Ausschnitt aus einem Demoaufruf: Amerlinghaus bleibt!

Liebe Menschen im WUK!

Es wird eng. Für manche wird es bereits sehr eng. Im Augenblick für das Amerlinghaus! Die Stadt Wien kürzt die jährliche Basisförderung um zwei Drittel. 
Wir unterstützen das Amerlinghaus in seinem Protest gegen die vernichtende Kürzung und rufen zur Teilnahme an der Demo auf!

AMERLINGHAUS BLEIBT!
Solidarität und Widerstand gegen Kürzungen im Kultur- und Sozialbereich

Do 4.12. 17.30 Uhr
Stiftgasse Ecke Mariahilfer Straße

Konkret bedeutet die massive Kürzung:
* Das Amerlinghaus kann nicht mehr betrieben werden. Personal muss entlassen, Programme gestrichen, Räume geschlossen werden.
* Hausgruppen,Initiativen und Projekte, die im Haus ihre einzige Infrastruktur haben, verlieren existentielle Grundlagen.

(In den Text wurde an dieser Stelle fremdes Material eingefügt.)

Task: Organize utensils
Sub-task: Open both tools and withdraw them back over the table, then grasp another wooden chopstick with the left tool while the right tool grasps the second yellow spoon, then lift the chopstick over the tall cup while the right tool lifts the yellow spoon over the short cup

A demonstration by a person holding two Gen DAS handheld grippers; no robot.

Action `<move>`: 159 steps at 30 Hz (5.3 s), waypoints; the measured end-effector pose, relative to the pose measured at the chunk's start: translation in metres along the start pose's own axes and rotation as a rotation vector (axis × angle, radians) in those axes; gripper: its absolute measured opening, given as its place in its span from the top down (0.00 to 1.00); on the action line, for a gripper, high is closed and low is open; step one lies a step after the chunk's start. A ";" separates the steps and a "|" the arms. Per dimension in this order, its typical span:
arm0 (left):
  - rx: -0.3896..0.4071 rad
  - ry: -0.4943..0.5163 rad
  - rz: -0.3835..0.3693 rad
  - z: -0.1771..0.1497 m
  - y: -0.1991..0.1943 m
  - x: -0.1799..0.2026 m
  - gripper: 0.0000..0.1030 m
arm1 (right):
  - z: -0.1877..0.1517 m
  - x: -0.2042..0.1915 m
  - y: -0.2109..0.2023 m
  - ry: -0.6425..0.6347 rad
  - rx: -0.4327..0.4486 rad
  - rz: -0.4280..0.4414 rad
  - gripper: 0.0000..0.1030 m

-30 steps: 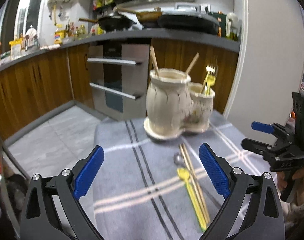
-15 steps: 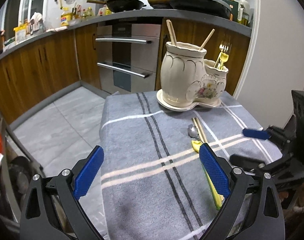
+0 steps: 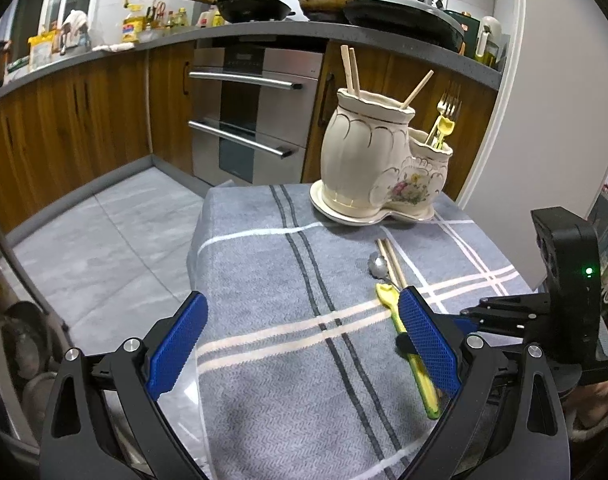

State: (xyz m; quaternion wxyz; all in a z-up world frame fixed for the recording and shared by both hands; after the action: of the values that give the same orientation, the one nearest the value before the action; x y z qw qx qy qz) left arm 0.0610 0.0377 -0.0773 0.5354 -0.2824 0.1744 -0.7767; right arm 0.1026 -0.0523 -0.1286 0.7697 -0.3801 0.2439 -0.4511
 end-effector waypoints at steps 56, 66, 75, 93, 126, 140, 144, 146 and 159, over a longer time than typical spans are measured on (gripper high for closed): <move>-0.346 0.060 0.047 -0.029 0.111 0.083 0.76 | -0.005 0.132 -0.070 0.254 0.271 0.043 0.91; -0.387 0.078 0.046 -0.027 0.112 0.080 0.83 | -0.006 0.133 -0.073 0.245 0.281 0.046 0.91; -0.391 0.153 0.073 -0.023 0.115 0.075 0.95 | -0.006 0.130 -0.076 0.241 0.283 0.055 0.91; -0.261 0.271 0.092 0.004 0.076 0.077 0.96 | -0.007 0.129 -0.071 0.240 0.273 0.052 0.91; -0.443 0.264 0.015 -0.028 0.094 0.067 0.95 | -0.002 0.130 -0.072 0.226 0.274 0.045 0.91; 0.050 0.239 -0.139 0.085 0.007 0.077 0.95 | 0.074 0.150 -0.106 0.259 0.482 0.060 0.90; 0.209 0.176 -0.196 0.137 0.012 0.076 0.95 | 0.115 0.162 -0.112 0.305 0.568 0.091 0.90; 0.293 0.157 -0.195 0.163 0.021 0.074 0.95 | 0.133 0.167 -0.110 0.322 0.596 0.093 0.90; 0.504 0.142 -0.102 0.241 0.076 0.084 0.95 | 0.195 0.173 -0.062 0.356 0.701 0.058 0.90</move>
State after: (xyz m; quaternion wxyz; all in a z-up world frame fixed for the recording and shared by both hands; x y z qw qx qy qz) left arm 0.2446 -0.0604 0.0883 0.5353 -0.0933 -0.0018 -0.8395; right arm 0.2932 -0.1526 0.0315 0.8110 -0.0031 0.2156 -0.5438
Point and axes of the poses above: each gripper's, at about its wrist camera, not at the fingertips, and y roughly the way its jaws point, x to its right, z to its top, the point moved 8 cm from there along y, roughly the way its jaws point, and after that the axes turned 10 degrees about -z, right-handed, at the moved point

Es bedeutet den nachhaltigen Verlust von Freiräumen. „Soziale, zivilgesellschaftliche, feministische, migrantische und queere Gruppen und Selbstorganisierungen verlieren mit dem Amerlinghaus ihren Platz für Kultur, politische Bildung, Kunst, Nachbarschaftsprojekte, kritische Diskurse, solidarische Lebenshilfe und weitere Formen der ermächtigenden Zusammenkunft.“ 

Dabei sollte es umgekehrt sein: In einer von Krisen geprägten Zeit sind Sozialeinrichtungen, Kunst und Kultur tragende Säulen der Gesellschaft. Sie bieten Räume der Begegnung, Reflexion und Inspiration. Es braucht mehr Kulturräume, die Menschen zusammenbringen und eine demokratische Praxis ermöglichen.

Es braucht eine Politik für Menschen — nicht für Kapital, und dies gilt besonders in Zeiten knapper Budgets. Statt mit Sparmaßnahmen bei denen anzusetzen, die ohnehin wenig haben, sollte über alternative Finanzierungsmodelle nachgedacht werden, die mehr gutes Leben für alle ermöglichen!